The data Block Start
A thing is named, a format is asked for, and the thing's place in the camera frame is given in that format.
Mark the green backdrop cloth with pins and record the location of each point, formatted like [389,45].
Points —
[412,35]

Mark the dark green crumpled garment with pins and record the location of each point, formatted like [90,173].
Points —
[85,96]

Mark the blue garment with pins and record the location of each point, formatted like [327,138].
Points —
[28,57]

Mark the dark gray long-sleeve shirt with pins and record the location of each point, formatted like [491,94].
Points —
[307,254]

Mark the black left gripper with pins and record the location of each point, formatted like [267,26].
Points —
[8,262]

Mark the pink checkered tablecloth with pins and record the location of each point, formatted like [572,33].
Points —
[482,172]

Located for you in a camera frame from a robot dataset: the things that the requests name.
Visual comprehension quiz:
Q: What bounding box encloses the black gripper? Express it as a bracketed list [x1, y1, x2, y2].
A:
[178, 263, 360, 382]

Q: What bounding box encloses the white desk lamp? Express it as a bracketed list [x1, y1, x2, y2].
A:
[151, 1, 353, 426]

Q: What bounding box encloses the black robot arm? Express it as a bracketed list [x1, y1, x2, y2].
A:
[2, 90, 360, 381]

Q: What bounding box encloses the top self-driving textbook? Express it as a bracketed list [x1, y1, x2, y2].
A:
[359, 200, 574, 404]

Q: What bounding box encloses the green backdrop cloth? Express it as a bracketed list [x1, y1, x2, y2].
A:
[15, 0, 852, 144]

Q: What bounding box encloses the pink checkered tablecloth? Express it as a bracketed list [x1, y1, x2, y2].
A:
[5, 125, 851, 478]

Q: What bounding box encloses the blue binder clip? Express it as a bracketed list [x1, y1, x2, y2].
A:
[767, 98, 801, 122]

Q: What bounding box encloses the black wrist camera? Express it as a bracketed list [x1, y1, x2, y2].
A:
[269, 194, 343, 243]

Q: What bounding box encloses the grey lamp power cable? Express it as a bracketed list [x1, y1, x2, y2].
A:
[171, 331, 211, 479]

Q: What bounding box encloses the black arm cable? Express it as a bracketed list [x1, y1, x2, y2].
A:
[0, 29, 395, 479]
The data Block End
• _To do_
Exactly reproduce all of the entries.

• _Result below_
A thing is named, a format is asked for, and the thing's place in the camera frame is given in that format.
Mark the green backdrop cloth with pins and record the location of each point, formatted like [389,45].
Points —
[412,35]

Mark the dark green crumpled garment with pins and record the location of each point, formatted like [90,173].
Points —
[85,96]

Mark the blue garment with pins and record the location of each point, formatted like [327,138].
Points —
[28,57]

Mark the dark gray long-sleeve shirt with pins and record the location of each point, formatted like [491,94].
Points —
[307,254]

Mark the black left gripper with pins and record the location of each point, formatted like [267,26].
Points —
[8,262]

Mark the pink checkered tablecloth with pins and record the location of each point, formatted like [572,33].
Points —
[482,172]

Located for you in a camera frame from a robot dataset: the things that the requests name.
Visual comprehension quiz:
Q: What bounding box encloses the black gripper? Express it as a bracketed list [x1, y1, x2, y2].
A:
[178, 263, 360, 382]

Q: What bounding box encloses the white desk lamp? Express it as a bracketed list [x1, y1, x2, y2].
A:
[151, 1, 353, 426]

Q: What bounding box encloses the black robot arm? Express it as a bracketed list [x1, y1, x2, y2].
A:
[2, 90, 360, 381]

Q: What bounding box encloses the top self-driving textbook? Express it as a bracketed list [x1, y1, x2, y2].
A:
[359, 200, 574, 404]

Q: What bounding box encloses the green backdrop cloth? Express it as a bracketed list [x1, y1, x2, y2].
A:
[15, 0, 852, 144]

Q: What bounding box encloses the pink checkered tablecloth? Express it as a bracketed list [x1, y1, x2, y2].
A:
[5, 125, 851, 478]

Q: What bounding box encloses the blue binder clip? Express it as a bracketed list [x1, y1, x2, y2].
A:
[767, 98, 801, 122]

Q: What bounding box encloses the black wrist camera? Express it as a bracketed list [x1, y1, x2, y2].
A:
[269, 194, 343, 243]

Q: What bounding box encloses the grey lamp power cable? Express it as a bracketed list [x1, y1, x2, y2].
A:
[171, 331, 211, 479]

Q: What bounding box encloses the black arm cable? Express it as a bracketed list [x1, y1, x2, y2].
A:
[0, 29, 395, 479]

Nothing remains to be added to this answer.